The Net Advance of Physics RETRO:
Physical Science and Mathematics Problem-Sets from the Long Nineteenth Century

If one can't be Senior Wrangler, one might still earn this ...

There is no better way (or perhaps no other way) to learn a mathematical science than to work problems. Although the problem-set in some form goes back to antiquity, it blossomed in the Long Nineteenth Century (considered on this website to be the years 1750-1925). Looking at (or, preferably, working through) old problem-sets is not a waste of time: it brings a double reward. On the one hand, the problems (with rare exceptions) still serve their original purpose; mathematics does not become obsolete. On the other, the changing emphasis of problem-sets, the way in which topics rise and fall in popularity, provides a window into intellectual history.

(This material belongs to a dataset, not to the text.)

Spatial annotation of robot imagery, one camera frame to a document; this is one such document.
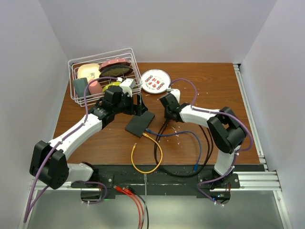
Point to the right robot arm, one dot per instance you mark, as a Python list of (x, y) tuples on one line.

This page features compilations of theoretical problems in pure and applied mathematics, physics, astronomy, chemistry, and engineering. Published in the Long Nineteenth Century, they range widely in intended audience. The page as it now appears (2015 March) is a first attempt at what we hope will eventually become a comprehensive collection. The classification scheme leaves much to be desired, and we have not had time to look through every compilation in detail. We have so far included only English-language sources. Please contact the editors at redingtn [at] mit [full stop] edu with any suggestions.

All links are to the Internet Archive and are in the public domain in the United States. A few texts are marked with an asterisk; these were scanned for the Archive by Google. It is our observation that Google scans are much more likely to contain errors, such as missing or unreadable pages or figures, than those from other sources, and we have tried to avoid them whenever possible.